▶ TASK STATEMENT: Word for word, copy out every line of the records, omitting each picture.

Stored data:
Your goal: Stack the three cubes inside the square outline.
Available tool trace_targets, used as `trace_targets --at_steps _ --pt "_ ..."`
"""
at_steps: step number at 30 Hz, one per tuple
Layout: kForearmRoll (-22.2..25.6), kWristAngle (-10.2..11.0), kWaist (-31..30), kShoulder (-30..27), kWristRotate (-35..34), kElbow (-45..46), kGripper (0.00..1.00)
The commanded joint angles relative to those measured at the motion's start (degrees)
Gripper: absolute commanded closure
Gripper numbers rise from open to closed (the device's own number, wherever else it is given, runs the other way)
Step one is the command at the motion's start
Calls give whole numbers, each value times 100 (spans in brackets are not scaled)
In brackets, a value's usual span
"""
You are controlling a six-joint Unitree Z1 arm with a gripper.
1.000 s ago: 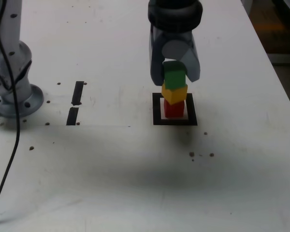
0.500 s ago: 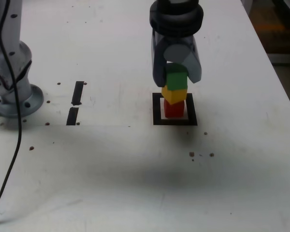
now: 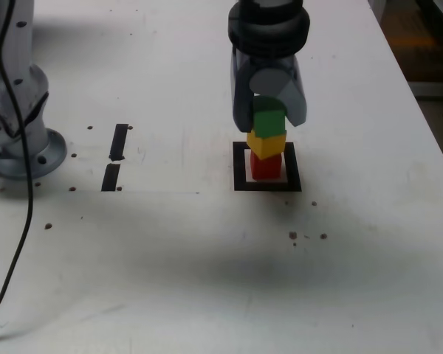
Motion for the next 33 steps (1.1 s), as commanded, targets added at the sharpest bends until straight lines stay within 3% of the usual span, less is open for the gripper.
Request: trace_targets --at_steps 1,15,21,25,33 --pt "-36 -22 -8 -60 -8 41 53" --pt "-344 -56 -8 -122 -18 290 20" --pt "-297 26 -8 -275 -97 325 13" --pt "-4 178 -8 -501 -148 214 11" --pt "1022 521 22 -1270 -364 362 9"
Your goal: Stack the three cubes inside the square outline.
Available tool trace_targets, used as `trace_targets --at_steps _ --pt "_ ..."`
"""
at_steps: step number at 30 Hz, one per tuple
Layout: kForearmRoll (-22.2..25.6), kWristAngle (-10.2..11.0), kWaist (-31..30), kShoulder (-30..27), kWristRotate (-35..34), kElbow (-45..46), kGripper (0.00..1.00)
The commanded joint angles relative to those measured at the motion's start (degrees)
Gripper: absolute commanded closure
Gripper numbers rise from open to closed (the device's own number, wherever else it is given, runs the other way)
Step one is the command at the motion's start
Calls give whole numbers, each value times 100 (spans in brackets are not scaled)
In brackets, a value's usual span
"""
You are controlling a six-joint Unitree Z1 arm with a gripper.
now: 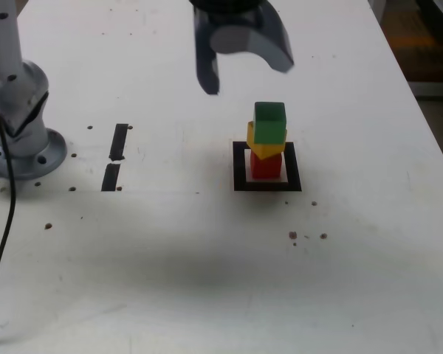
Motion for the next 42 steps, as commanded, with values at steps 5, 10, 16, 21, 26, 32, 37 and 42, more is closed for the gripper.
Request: trace_targets --at_steps 5,10,16,21,26,32,37,42 --pt "186 32 146 -602 -130 774 9" --pt "90 -82 275 -807 -152 1466 9" --pt "-623 -377 361 -875 -182 2543 9" --pt "-1561 -558 363 -870 -197 3362 9" --pt "-2270 -588 363 -872 -161 3905 9" --pt "-2540 -595 377 -913 -87 4189 9" --pt "-2733 -682 398 -917 -9 4254 9" --pt "-3041 -776 398 -832 6 4319 9"
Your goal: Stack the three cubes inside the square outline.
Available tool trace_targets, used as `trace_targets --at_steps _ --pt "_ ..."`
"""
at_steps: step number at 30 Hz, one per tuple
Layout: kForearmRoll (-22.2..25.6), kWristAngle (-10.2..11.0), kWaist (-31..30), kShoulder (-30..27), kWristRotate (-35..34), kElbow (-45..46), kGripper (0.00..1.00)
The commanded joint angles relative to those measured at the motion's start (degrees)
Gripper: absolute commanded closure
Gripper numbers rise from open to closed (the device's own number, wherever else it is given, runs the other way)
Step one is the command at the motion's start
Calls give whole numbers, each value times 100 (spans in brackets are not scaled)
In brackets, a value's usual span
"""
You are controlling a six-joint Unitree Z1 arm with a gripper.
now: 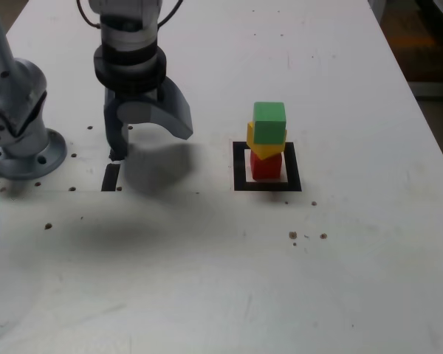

▶ TASK SOLUTION:
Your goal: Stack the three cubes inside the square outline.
Available tool trace_targets, used as `trace_targets --at_steps _ --pt "_ ..."`
"""
at_steps: step number at 30 Hz, one per tuple
Layout: kForearmRoll (-22.2..25.6), kWristAngle (-10.2..11.0), kWaist (-31..30), kShoulder (-30..27), kWristRotate (-35..34), kElbow (-45..46), kGripper (0.00..1.00)
The commanded joint angles relative to those measured at the motion's start (degrees)
Gripper: absolute commanded closure
Gripper numbers rise from open to closed (the device's own number, wherever else it is given, runs the other way)
Step one is the command at the motion's start
Calls give whole numbers, each value times 100 (spans in brackets are not scaled)
In brackets, a value's usual span
"""
You are controlling a six-joint Unitree Z1 arm with a gripper.
1.000 s ago: 
0.500 s ago: 
now: 
Motion for the next 33 steps (1.1 s), as commanded, targets added at the sharpest bends until straight lines stay within 3% of the usual span, less is open for the gripper.
Request: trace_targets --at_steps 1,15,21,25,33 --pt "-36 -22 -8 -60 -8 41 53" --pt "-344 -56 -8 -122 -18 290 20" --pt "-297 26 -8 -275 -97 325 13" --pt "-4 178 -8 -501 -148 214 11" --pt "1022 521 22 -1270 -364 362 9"
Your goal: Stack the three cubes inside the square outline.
Available tool trace_targets, used as `trace_targets --at_steps _ --pt "_ ..."`
"""
at_steps: step number at 30 Hz, one per tuple
Layout: kForearmRoll (-22.2..25.6), kWristAngle (-10.2..11.0), kWaist (-31..30), kShoulder (-30..27), kWristRotate (-35..34), kElbow (-45..46), kGripper (0.00..1.00)
The commanded joint angles relative to those measured at the motion's start (degrees)
Gripper: absolute commanded closure
Gripper numbers rise from open to closed (the device's own number, wherever else it is given, runs the other way)
Step one is the command at the motion's start
Calls give whole numbers, each value times 100 (spans in brackets are not scaled)
In brackets, a value's usual span
"""
You are controlling a six-joint Unitree Z1 arm with a gripper.
now: 
Motion for the next 42 steps, as commanded, with values at steps 5, 10, 16, 21, 26, 32, 37 and 42, more is closed for the gripper.
Request: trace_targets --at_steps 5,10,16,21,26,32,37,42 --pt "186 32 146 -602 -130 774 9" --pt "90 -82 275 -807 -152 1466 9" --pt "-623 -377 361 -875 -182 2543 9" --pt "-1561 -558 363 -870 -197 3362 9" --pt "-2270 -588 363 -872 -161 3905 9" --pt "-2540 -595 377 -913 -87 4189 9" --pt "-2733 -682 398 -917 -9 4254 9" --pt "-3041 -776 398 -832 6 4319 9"
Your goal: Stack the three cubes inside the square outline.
Available tool trace_targets, used as `trace_targets --at_steps _ --pt "_ ..."`
"""
at_steps: step number at 30 Hz, one per tuple
Layout: kForearmRoll (-22.2..25.6), kWristAngle (-10.2..11.0), kWaist (-31..30), kShoulder (-30..27), kWristRotate (-35..34), kElbow (-45..46), kGripper (0.00..1.00)
The commanded joint angles relative to those measured at the motion's start (degrees)
Gripper: absolute commanded closure
Gripper numbers rise from open to closed (the device's own number, wherever else it is given, runs the other way)
Step one is the command at the motion's start
Calls give whole numbers, each value times 100 (spans in brackets are not scaled)
In brackets, a value's usual span
"""
You are controlling a six-joint Unitree Z1 arm with a gripper.
now: 

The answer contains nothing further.